Exercise details: Only one stretch of the data below is wanted: the lines from the one with "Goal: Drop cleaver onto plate" through the one with "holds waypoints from", repeated exactly.
════════════════════
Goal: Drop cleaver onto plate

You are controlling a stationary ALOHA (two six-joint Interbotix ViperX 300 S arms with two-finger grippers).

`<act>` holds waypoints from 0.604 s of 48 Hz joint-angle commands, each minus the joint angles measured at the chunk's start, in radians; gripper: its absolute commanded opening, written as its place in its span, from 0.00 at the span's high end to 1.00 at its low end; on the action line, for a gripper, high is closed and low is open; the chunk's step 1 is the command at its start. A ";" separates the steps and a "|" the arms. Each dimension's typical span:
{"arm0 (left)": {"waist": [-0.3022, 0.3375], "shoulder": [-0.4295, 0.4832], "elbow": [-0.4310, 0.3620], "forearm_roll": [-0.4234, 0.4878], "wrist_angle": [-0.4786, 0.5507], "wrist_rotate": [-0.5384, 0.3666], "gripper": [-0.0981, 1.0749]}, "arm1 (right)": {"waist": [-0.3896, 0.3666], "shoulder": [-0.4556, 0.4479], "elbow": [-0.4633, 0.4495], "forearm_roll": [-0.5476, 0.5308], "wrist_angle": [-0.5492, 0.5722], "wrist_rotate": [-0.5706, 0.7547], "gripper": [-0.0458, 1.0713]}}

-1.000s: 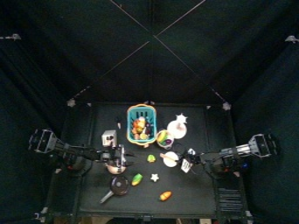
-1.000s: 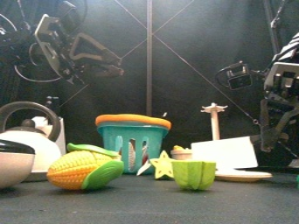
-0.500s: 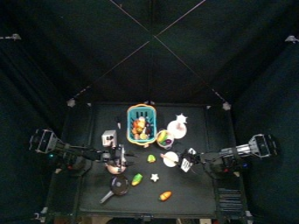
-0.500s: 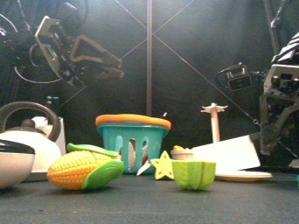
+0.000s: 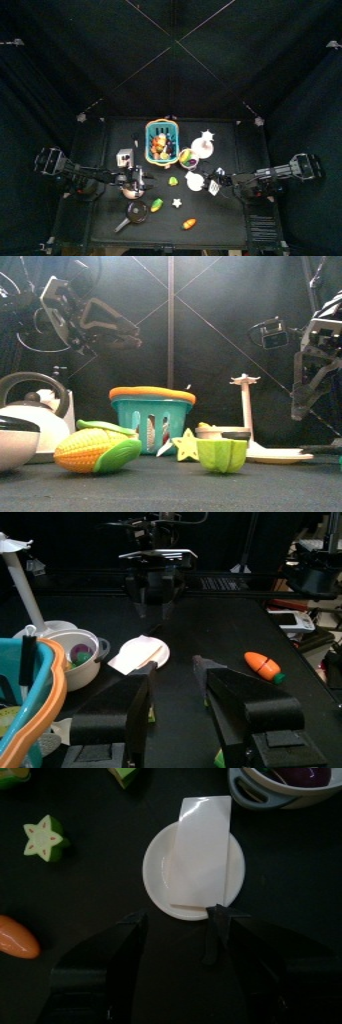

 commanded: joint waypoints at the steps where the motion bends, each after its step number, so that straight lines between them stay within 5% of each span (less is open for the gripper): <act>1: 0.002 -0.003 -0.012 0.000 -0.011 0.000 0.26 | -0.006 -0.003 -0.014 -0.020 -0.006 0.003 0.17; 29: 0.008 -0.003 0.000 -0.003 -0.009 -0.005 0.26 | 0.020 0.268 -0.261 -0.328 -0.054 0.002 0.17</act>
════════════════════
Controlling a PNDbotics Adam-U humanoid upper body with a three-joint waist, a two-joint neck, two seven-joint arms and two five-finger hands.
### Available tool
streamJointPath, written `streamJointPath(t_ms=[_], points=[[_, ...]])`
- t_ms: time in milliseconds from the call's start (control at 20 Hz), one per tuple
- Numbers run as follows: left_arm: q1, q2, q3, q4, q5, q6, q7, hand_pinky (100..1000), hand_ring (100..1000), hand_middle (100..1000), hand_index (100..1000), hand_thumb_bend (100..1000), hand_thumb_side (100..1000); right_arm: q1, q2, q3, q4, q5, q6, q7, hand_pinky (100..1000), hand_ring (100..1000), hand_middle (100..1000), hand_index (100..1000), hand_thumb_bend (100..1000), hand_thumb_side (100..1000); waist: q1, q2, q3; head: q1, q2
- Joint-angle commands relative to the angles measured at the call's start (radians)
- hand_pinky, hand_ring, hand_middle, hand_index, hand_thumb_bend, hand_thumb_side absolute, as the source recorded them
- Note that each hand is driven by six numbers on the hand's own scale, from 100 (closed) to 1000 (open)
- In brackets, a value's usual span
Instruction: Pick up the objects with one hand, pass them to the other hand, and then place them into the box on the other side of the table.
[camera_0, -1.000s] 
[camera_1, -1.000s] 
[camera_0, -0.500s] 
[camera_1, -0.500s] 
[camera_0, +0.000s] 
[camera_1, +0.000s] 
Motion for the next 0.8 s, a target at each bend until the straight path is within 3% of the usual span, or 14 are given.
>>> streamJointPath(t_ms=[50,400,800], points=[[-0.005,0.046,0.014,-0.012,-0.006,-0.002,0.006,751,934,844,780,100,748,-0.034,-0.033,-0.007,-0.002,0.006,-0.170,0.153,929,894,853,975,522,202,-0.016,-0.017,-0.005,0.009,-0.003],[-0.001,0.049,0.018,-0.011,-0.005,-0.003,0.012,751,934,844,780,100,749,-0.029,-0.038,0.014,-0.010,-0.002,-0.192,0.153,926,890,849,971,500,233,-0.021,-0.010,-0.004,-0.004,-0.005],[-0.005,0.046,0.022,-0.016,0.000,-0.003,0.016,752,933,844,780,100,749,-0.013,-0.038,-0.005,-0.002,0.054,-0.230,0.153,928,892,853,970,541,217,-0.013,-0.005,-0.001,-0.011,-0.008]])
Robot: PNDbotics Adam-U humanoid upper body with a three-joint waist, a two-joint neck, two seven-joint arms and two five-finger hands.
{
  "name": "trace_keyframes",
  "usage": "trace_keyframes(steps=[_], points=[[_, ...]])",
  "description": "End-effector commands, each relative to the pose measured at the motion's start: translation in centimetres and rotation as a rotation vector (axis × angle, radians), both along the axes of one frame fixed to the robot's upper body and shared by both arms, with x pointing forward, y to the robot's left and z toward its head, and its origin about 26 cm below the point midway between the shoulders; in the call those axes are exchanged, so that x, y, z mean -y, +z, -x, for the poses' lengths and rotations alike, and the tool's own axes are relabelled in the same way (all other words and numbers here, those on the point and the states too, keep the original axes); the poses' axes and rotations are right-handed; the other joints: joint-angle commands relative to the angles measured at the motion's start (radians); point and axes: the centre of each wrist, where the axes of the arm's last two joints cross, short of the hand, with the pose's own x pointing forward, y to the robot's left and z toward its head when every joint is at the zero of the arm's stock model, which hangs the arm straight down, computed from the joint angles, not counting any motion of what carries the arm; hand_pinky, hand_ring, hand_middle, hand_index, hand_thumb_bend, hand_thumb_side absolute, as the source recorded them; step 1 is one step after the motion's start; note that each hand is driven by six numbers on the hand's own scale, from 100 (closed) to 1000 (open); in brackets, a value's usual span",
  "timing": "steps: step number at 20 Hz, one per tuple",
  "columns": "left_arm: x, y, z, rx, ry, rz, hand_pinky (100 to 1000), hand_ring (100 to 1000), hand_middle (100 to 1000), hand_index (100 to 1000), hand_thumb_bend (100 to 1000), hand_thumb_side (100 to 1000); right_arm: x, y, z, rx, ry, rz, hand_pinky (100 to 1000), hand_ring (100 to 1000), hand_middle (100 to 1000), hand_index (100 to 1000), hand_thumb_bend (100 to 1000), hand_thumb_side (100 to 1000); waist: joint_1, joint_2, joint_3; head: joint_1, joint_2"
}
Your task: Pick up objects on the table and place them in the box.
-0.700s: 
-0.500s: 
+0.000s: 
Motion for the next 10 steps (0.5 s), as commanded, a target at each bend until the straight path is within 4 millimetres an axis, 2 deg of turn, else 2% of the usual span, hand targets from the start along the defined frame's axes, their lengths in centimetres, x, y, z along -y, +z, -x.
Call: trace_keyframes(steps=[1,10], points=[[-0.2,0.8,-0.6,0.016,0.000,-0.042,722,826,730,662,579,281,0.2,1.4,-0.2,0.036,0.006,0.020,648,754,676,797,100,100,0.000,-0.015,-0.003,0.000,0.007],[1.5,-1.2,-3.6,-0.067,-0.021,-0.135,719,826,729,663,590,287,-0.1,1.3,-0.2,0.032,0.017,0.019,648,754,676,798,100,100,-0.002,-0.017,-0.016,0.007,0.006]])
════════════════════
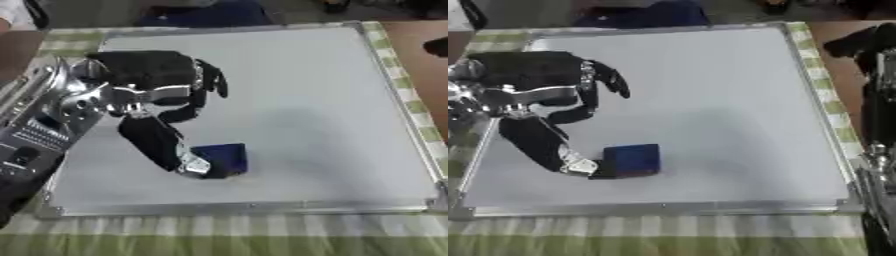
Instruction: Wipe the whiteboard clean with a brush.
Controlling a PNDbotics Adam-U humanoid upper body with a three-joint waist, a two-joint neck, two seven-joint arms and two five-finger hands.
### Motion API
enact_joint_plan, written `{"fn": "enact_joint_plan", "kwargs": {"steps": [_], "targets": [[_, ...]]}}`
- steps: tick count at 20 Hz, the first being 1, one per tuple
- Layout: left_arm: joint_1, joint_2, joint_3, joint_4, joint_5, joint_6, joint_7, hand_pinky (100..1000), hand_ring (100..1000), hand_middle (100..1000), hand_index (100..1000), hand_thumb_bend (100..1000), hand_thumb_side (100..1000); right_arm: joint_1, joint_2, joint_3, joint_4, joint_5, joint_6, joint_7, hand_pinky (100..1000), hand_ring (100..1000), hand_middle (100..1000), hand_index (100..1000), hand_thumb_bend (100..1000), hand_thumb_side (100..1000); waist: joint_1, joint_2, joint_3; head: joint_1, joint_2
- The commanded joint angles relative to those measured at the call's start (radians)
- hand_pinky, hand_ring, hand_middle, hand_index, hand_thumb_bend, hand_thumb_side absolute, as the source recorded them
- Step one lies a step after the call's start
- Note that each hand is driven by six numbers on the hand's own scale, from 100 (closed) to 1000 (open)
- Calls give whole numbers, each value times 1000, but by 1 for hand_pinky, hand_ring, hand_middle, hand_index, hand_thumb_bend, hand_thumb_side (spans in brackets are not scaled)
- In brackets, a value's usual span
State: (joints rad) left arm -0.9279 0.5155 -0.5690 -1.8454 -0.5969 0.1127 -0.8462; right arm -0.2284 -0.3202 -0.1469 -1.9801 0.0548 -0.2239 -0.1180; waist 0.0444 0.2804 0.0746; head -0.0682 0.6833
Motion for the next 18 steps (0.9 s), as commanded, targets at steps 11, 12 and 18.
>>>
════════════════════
Solved problem:
Goal: Drop cleaver onto plate

You are controlling a stationary ALOHA (two six-joint Interbotix ViperX 300 S arms with two-finger grippers).

`<act>` holds waypoints from 0.604 s of 48 Hz joint-angle commands, each minus the joint angles measured at the chunk's start, in radians; gripper: its absolute commanded opening, written as its place in its span, from 0.00 at the span's high end to 1.00 at its low end; on the action line, for a gripper, high is closed and low is open; the chunk's step 1 is the command at its start. A ";" separates the steps and a "|" the arms. Each dimension's typical span:

This output completes the exercise.